### Assignment
In how many lines of these records does the word "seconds" appear? Give the number by itself.

### Stored items from a collection
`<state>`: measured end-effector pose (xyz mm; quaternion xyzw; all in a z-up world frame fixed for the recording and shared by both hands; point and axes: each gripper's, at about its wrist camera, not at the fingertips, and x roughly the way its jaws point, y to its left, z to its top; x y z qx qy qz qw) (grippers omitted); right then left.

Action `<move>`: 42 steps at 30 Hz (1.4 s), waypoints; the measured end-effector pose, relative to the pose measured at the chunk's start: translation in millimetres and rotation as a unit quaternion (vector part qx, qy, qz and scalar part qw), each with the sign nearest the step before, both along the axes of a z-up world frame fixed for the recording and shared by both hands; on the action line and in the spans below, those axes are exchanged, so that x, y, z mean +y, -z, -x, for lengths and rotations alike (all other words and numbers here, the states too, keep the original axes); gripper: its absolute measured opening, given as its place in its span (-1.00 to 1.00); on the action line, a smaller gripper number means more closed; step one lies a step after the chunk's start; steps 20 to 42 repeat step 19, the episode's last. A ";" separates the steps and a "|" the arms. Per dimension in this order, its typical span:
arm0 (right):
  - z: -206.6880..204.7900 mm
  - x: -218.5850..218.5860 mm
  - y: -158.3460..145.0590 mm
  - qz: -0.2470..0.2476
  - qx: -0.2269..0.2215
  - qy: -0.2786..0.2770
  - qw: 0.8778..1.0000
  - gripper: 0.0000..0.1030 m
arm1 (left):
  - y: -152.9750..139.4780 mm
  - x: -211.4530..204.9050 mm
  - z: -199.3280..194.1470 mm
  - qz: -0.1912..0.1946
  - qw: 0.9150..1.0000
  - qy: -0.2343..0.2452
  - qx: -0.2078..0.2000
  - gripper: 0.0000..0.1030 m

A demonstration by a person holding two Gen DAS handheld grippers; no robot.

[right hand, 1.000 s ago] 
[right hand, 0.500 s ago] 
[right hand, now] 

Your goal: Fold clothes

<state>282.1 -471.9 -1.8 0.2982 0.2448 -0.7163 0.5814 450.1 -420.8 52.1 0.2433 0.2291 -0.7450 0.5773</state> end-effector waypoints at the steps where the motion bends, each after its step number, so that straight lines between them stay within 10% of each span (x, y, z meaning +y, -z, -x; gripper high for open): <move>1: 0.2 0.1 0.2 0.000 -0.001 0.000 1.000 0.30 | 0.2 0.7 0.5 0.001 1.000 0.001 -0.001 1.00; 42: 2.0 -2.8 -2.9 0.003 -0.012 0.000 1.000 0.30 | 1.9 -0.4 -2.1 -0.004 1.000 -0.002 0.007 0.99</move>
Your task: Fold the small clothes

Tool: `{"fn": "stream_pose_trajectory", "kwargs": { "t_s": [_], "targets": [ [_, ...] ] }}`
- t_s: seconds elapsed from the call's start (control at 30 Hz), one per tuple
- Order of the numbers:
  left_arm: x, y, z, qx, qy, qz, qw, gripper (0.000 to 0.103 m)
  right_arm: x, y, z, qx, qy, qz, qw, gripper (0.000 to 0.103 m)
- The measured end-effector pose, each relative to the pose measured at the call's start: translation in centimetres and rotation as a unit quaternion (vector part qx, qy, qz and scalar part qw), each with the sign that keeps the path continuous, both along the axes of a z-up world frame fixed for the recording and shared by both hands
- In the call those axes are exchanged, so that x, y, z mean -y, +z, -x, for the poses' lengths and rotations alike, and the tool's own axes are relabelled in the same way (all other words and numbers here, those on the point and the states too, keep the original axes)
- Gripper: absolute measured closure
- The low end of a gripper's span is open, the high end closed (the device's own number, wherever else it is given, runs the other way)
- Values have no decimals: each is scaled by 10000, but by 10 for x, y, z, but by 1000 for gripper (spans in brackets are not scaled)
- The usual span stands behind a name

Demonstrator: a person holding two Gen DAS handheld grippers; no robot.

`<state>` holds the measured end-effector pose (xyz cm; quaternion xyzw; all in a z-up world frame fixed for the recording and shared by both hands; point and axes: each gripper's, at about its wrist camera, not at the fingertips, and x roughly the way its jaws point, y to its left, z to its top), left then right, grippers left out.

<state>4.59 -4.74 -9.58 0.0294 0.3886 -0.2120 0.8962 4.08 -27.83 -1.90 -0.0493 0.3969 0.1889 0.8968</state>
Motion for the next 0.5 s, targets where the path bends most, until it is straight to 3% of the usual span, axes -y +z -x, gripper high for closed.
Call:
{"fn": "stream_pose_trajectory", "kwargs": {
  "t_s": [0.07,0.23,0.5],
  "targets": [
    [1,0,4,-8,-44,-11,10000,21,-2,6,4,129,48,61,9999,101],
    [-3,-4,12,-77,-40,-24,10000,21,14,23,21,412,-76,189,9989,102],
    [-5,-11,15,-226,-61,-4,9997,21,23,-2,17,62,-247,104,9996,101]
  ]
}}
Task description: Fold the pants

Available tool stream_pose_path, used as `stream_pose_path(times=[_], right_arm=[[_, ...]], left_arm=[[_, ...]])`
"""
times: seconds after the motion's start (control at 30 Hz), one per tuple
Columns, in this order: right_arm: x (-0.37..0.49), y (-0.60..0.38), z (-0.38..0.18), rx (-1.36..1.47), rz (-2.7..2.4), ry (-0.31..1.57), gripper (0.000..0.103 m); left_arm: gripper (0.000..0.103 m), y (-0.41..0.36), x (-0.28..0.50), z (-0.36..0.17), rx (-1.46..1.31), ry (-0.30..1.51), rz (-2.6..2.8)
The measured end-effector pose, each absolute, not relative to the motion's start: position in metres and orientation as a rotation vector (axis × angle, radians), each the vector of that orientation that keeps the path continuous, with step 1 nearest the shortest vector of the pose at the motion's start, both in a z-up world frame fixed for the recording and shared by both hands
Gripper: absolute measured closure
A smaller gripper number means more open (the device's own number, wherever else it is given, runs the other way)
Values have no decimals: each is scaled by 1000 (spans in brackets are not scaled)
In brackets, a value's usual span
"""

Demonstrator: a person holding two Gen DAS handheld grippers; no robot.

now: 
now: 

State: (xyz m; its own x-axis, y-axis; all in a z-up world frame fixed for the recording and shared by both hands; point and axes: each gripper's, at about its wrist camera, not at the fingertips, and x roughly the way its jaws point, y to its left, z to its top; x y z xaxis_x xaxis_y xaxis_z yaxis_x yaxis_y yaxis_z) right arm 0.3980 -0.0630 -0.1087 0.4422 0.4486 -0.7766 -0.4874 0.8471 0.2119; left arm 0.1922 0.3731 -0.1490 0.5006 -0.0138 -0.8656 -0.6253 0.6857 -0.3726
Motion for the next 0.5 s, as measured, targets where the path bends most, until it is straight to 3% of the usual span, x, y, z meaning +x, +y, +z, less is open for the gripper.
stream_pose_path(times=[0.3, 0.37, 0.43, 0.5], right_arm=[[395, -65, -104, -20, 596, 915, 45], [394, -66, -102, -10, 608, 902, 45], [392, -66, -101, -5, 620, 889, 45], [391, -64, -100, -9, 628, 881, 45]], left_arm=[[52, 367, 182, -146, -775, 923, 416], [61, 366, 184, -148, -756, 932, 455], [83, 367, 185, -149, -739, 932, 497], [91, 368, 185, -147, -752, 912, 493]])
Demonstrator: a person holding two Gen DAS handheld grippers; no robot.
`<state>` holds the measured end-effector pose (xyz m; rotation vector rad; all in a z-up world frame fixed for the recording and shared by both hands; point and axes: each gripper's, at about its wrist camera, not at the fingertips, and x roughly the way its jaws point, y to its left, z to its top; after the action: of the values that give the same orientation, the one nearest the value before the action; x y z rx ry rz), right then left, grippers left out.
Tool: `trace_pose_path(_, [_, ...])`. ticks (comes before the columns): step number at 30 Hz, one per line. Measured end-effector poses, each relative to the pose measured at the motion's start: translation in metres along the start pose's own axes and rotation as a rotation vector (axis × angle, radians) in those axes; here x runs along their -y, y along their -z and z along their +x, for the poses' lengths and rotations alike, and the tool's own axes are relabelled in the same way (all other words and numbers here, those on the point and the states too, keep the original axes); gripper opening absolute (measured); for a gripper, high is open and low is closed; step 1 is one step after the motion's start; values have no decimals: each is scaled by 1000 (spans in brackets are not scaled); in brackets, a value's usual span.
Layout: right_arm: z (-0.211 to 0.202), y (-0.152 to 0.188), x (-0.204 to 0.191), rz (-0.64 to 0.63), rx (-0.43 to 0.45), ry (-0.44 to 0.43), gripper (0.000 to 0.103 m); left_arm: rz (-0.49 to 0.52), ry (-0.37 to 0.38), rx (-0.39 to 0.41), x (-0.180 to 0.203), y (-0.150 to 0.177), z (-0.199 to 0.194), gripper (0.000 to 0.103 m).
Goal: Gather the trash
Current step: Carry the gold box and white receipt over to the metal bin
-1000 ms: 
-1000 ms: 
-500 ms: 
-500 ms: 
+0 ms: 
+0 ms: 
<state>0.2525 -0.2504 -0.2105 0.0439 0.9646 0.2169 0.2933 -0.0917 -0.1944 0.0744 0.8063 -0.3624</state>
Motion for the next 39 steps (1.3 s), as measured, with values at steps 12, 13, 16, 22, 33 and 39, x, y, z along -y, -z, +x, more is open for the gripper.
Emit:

### Answer box
2